Farine de patate douce, farine de coco, farine d’arbre à pain… « les produits qui poussent sur nos terres, nos produits du jardin, c’est de l’or à portée de main ! Ils peuvent devenir de véritables ressources économiques », souligne Miri Convert.

Le LaboPro pour passer de l’idée au produit

Véritable outil opérationnel, le LaboPro est pensé pour permettre aux entrepreneurs de tester, expérimenter et perfectionner leurs produits avant de se lancer. Il met à disposition six box entièrement équipés, avec légumerie, cuisine, plonge, machines, équipements et produits de désinfection.

Le principe est simple : « le porteur de projet loue un box et n’apporte que sa matière première. Il dispose de cinq heures pour travailler et repartir avec son produit. » explique Miri. Électricité, équipements et nettoyage sont compris dans la location. « Après chaque utilisation, le box est intégralement nettoyé par une société spécialisée. Tout est fait pour optimiser le temps de travail et de production. Il n’y a pas de flux croisés et la confidentialité de chaque professionnel est préservée », ajoute Miri Convert.

Apprendre et avoir le droit de se tromper

Le LaboPro ne se résume pas à un simple espace de production. C’est aussi un lieu de formation et de transmission.

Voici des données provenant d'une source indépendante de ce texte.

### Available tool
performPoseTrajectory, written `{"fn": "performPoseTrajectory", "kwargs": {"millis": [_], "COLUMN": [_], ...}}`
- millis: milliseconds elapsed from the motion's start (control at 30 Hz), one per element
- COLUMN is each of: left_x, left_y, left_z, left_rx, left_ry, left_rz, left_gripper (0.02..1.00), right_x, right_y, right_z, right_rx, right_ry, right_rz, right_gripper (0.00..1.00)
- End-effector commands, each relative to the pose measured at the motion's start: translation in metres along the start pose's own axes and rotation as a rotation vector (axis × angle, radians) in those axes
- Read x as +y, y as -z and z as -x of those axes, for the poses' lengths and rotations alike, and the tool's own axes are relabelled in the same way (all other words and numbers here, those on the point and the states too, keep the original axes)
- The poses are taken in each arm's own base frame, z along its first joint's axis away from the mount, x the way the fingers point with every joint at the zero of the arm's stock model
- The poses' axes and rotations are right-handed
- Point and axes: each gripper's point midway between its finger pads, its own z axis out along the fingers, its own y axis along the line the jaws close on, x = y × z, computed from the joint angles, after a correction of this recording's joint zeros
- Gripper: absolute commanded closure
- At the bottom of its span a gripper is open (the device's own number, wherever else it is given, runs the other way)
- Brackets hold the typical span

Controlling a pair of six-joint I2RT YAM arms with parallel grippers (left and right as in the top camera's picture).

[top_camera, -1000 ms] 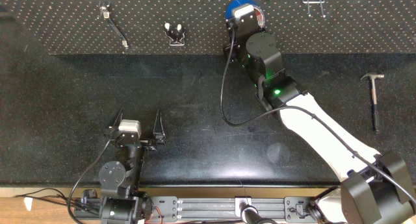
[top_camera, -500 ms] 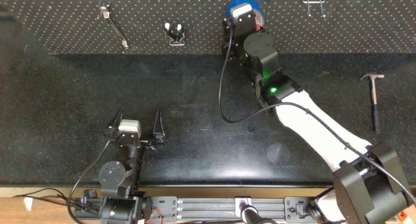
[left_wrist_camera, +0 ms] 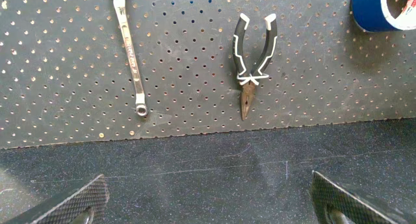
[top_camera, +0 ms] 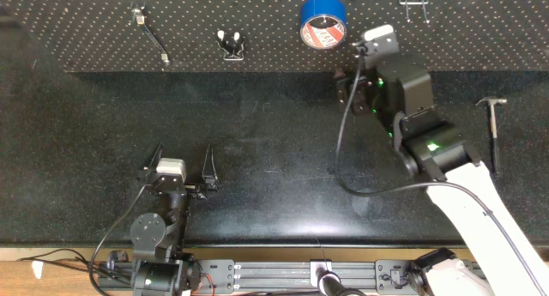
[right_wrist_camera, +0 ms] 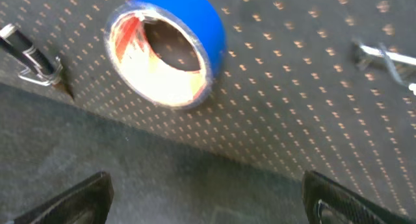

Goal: Place Tools Onto Pegboard

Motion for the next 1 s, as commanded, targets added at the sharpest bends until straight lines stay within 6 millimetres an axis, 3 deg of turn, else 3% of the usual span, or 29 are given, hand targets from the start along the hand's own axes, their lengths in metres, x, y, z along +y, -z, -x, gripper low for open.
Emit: {"fn": "performPoseTrajectory", "kwargs": {"millis": [33, 100, 233, 267, 333, 467, 567, 633, 733, 833, 1000], "left_x": [-0.002, -0.002, -0.002, -0.002, -0.002, -0.002, -0.002, -0.002, -0.002, -0.002, -0.002], "left_y": [0.0, 0.0, 0.0, 0.0, 0.0, 0.0, 0.0, 0.0, 0.0, 0.0, 0.0], "left_z": [0.0, 0.0, 0.0, 0.0, 0.0, 0.0, 0.0, 0.0, 0.0, 0.0, 0.0], "left_rx": [-0.001, -0.001, -0.001, -0.001, -0.001, -0.001, -0.001, -0.001, -0.001, -0.001, -0.001], "left_ry": [-0.009, -0.009, -0.009, -0.009, -0.009, -0.009, -0.009, -0.009, -0.009, -0.009, -0.009], "left_rz": [-0.007, -0.007, -0.007, -0.007, -0.007, -0.007, -0.007, -0.007, -0.007, -0.007, -0.007], "left_gripper": [0.023, 0.023, 0.023, 0.023, 0.023, 0.023, 0.023, 0.025, 0.025, 0.023, 0.023], "right_x": [-0.044, -0.078, -0.133, -0.159, -0.181, -0.195, -0.199, -0.21, -0.236, -0.248, -0.247], "right_y": [0.027, 0.042, 0.067, 0.079, 0.093, 0.089, 0.078, 0.073, 0.084, 0.082, 0.071], "right_z": [-0.037, -0.088, -0.131, -0.156, -0.188, -0.223, -0.236, -0.237, -0.263, -0.273, -0.289], "right_rx": [0.141, 0.342, 0.502, 0.587, 0.699, 0.798, 0.853, 0.834, 0.864, 0.87, 0.917], "right_ry": [-0.057, -0.126, -0.193, -0.285, -0.368, -0.416, -0.3, -0.302, -0.371, -0.348, -0.28], "right_rz": [-0.097, -0.179, -0.299, -0.36, -0.386, -0.261, -0.175, -0.195, -0.22, -0.217, -0.136], "right_gripper": [0.062, 0.062, 0.062, 0.062, 0.062, 0.06, 0.06, 0.06, 0.06, 0.06, 0.06]}}
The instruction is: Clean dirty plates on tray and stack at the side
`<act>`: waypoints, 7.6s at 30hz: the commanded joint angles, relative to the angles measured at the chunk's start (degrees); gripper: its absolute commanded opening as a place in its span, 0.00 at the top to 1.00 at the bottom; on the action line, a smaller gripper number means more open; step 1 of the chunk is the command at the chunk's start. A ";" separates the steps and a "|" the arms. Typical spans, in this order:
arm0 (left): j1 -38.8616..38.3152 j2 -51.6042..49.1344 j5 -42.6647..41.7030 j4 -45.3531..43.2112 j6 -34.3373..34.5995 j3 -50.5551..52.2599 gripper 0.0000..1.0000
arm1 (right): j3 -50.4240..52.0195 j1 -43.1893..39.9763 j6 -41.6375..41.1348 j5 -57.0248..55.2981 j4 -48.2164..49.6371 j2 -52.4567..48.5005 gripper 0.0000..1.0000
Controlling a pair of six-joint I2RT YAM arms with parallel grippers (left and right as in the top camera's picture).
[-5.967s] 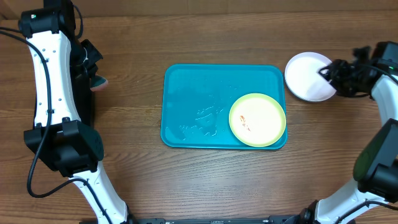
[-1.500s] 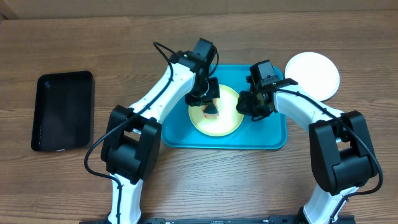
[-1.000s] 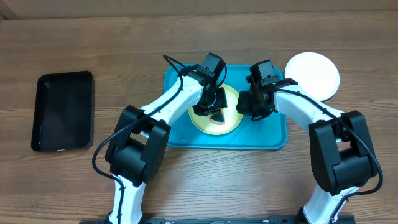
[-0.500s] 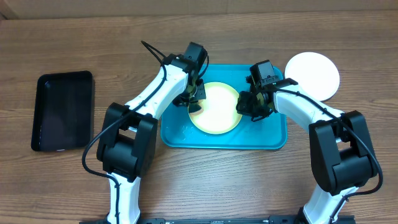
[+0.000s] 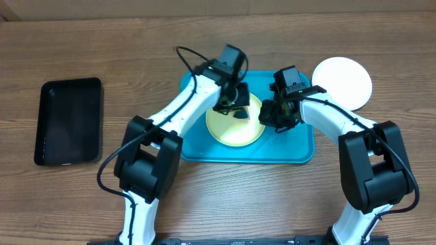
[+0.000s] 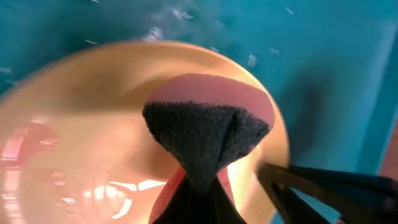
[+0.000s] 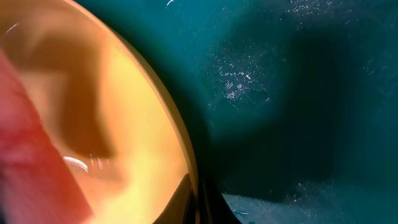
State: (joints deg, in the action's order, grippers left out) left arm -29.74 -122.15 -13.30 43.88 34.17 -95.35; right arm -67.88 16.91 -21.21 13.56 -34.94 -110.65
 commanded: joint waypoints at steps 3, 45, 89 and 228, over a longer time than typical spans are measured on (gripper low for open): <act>-0.52 -1.11 2.32 0.70 0.74 0.37 0.96 | 0.15 -0.13 -0.24 -1.53 -0.24 -1.14 0.96; 25.46 0.00 25.22 40.37 3.56 -24.30 0.96 | -12.63 5.25 4.07 -5.99 -9.38 3.30 0.96; 64.96 -0.07 -1.79 27.61 -7.04 -10.99 0.55 | -21.22 12.13 3.67 -17.88 -16.46 3.30 0.96; 64.92 -0.09 -1.55 27.58 -6.95 -10.97 0.00 | 10.05 -20.61 14.21 7.37 -19.96 60.54 0.00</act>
State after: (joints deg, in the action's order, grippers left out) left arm 35.62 -124.27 -14.37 71.46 28.05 -106.45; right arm -62.33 -7.94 -7.42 23.03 -59.46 -56.75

L’APSANC propose notamment cinq micro-modules et des cours semi-professionnels en agro-transformation, permettant de se former à la transformation de produits locaux jusqu’à leur vente.

Pour les porteurs de projets, mais aussi pour les personnes en réinsertion ou en reconversion professionnelle, le laboratoire devient ainsi un lieu où l’on apprend, où l’on échange, où l’on crée son réseau et surtout, où l’on expérimente avant de se lancer : « Cela permet aux personnes de s’insérer, de se reconvertir et de tester, parce que c’est essentiel de se tromper avant de lancer un projet », insiste Miri Convert.

Consommer et rendre le local plus accessible

L’ambition du LaboPro est aussi de répondre à un enjeu majeur pour le territoire : augmenter la part des produits locaux dans nos assiettes. Aujourd’hui, rappelle Gil Brial, « seulement 20 % de ce que l’on retrouve dans nos assiettes est local ». Pour le premier vice-président de la province Sud, le LaboPro constitue « un projet novateur et structurant pour la filière de l’agro-transformation ».

L’objectif est clair : « Vendre moins cher que l’importé », affirme Miri Convert, et permettre à davantage de Calédoniens d’accéder à des produits locaux, tout en maîtrisant les coûts.

Les familles calédoniennes et les cantines figurent ainsi parmi les premiers publics visés. « Car produire localement, transformer localement et consommer localement peut aussi contribuer à réduire les coûts et créer de l’activité sur le territoire. » souligne Miri.

Faire pousser les idées avec les produits du pays

Pour la présidente de l’APSANC, Samantha Stuart, cette dynamique ne pourra se développer qu’avec l’accompagnement de tous les acteurs. « On est soucieux de développer et consommer local. Notre association porte des projets autour de l’agroalimentaire et notre objectif est de permettre aux personnes de se former sur nos produits locaux, pour être en mesure de cuisiner, de vendre et de maîtriser la partie commerciale. »

Pour aller plus loin, l’association aura besoin du soutien essentiel des pouvoirs publics. C’ets en ce sens que l’association a vivement remercié la délégation provinciale qui s’est montrée attentive et soucieuse de connaitre ce projet qui transforme ce qui pousse sur nos terres en une véritable richesse accessible à tous.